Description:‘... not all patients showing a considerable number of gametocytes in the peripheral blood will give rise to an infection when bitten by a susceptible insect host (James, 1926)... not only must these sexual forms be sufficiently numerous in the peripheral blood but they must also be in a state of mature development. For these reasons... it is necessary to make a study of the relative prevalence and character of the gametocytes (more especially of the male ones) present in the peripheral blood at the time the insects are fed (James, 1931b). In practice, the suitability is determined by making counts of the number of gametocytes which exflagellate under appropriate experimental conditions, as described by James (1934).’ (12)
[note: ‘James (1926, 1931b) has discussed in detail the factors that may influence the acquisition of transmissible malarial infection in a suitable anopheline host.
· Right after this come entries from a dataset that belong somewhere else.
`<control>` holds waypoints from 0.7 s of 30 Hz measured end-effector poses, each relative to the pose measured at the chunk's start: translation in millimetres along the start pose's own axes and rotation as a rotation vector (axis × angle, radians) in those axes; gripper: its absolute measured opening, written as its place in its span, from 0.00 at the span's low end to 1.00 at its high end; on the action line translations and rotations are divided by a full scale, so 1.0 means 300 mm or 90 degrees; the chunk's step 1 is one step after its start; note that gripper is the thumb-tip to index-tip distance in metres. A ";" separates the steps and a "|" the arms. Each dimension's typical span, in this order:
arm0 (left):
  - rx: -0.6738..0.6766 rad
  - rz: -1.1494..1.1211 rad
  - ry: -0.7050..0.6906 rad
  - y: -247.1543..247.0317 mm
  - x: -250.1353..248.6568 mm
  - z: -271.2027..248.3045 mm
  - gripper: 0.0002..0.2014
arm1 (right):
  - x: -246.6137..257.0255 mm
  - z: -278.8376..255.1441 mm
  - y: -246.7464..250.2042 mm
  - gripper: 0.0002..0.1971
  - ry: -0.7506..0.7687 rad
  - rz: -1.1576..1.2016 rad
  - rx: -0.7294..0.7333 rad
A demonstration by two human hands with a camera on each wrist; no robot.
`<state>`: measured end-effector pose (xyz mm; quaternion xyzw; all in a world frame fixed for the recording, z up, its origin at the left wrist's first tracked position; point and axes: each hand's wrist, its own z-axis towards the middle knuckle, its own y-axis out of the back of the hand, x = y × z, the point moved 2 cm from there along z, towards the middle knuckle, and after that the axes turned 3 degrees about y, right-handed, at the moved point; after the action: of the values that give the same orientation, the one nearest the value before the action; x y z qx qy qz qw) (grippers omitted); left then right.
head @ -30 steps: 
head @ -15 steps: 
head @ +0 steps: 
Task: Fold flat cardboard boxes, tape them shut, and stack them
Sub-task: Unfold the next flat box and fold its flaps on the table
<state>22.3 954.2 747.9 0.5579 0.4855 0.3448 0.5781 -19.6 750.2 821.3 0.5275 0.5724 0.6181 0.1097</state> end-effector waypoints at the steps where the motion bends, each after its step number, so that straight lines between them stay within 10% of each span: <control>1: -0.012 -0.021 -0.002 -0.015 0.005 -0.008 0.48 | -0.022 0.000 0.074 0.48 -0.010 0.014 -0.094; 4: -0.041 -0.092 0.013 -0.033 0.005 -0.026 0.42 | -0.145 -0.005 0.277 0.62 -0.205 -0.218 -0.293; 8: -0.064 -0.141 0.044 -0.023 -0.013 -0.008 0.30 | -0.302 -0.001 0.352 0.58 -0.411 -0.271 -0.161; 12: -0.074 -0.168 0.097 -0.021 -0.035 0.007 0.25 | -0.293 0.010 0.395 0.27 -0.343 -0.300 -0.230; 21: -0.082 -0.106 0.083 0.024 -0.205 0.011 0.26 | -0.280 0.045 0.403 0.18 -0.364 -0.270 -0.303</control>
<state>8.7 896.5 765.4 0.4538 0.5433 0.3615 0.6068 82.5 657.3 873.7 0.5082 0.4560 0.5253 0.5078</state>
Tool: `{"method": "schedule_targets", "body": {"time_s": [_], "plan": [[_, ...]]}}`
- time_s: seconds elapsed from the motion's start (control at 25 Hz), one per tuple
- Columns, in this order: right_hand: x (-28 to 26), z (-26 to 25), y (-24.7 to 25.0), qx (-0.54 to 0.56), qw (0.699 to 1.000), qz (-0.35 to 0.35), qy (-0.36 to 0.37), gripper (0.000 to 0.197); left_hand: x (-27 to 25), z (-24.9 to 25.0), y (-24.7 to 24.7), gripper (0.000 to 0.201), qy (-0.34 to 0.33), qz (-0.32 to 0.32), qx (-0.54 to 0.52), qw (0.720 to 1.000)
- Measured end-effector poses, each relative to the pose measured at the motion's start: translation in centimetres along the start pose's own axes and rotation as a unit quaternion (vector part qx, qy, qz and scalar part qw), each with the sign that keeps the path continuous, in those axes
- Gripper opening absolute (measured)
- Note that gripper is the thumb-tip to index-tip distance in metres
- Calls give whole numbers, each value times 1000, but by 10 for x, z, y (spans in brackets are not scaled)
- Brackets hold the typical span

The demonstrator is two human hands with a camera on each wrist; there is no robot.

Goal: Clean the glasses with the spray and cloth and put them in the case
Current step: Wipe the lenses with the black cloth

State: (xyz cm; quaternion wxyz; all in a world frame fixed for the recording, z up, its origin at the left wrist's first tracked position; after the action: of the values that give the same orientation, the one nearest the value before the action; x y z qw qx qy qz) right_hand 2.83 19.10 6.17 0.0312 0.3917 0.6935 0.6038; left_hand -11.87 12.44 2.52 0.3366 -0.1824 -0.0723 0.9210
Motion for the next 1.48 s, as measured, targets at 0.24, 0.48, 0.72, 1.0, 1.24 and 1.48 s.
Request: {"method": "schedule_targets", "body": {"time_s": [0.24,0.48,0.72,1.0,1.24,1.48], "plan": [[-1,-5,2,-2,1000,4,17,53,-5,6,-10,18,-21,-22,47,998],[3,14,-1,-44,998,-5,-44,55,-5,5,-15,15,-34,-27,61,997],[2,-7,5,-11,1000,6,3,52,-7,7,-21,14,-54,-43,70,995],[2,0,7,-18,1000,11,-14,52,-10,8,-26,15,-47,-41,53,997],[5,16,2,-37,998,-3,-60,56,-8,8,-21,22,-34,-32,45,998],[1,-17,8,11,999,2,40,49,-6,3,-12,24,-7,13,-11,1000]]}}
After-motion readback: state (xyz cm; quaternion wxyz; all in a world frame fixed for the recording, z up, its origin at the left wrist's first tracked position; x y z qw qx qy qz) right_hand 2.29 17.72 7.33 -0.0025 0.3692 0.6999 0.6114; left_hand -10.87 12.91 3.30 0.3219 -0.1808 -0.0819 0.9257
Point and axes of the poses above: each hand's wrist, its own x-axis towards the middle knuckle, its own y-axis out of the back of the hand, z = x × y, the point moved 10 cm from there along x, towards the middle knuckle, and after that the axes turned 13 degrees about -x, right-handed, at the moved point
By the improved laboratory technique which has now been gradually evolved at Horton, it is now possible to avoid most of those difficulties.’]’ (13-14)
‘Feeding of Infected Insects.
In the earlier experiments with the incubator, raisins, dates, bananas, etc., were provided for the insects to feed upon [16-17] in the intervals between meals. It was soon found, as noted by numerous other workers, that many of the mosquitoes so fed developed an infection with bacteria and moulds in their gut and tissues. This usually resulted in a heavy death rate. [note: ‘Although no comparative experiments have been made, we formed the impression that such accidents were more frequent among insects stored in incubators than among those kept in large rooms, i.e. where there was a free circulation of air. De Buck and Swellengrebel (1935) have reported very good results with insects fed entirely on sugar-water and stored in a warm room.’]
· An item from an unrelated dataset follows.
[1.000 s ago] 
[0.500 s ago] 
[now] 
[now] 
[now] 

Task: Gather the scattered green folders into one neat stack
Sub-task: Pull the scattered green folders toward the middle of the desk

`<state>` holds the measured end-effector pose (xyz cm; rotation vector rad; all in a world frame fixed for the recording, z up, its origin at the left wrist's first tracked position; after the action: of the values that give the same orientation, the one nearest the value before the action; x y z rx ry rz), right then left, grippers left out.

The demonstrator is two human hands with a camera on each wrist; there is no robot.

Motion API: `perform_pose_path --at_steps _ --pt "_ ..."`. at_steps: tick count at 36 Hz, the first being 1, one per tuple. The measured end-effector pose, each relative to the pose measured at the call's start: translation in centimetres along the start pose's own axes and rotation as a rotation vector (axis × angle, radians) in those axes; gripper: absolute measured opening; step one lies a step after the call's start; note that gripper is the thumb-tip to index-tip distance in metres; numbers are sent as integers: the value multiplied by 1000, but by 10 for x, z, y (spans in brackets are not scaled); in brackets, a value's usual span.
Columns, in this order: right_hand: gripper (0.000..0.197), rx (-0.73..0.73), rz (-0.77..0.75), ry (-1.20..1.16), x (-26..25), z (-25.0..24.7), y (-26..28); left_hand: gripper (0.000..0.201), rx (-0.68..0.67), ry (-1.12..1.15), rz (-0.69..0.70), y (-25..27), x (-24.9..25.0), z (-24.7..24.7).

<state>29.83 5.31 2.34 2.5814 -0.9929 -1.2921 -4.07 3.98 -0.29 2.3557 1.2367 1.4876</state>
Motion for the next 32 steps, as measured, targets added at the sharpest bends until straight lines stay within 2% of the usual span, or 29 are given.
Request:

It was also found that insects which had been allowed to feed on such a diet showed less inclination to take a blood meal subsequently than did insects which had been fed on blood only (Darling, 1910; James and Shute, 1926). This is a distinct disadvantage in the practice of malaria-therapy by mosquito bites, although there was no evidence to show that such a diet had any effect in retarding or preventing the development of the plasmodial infection in insects so fed (James, 1931b).' (16-17)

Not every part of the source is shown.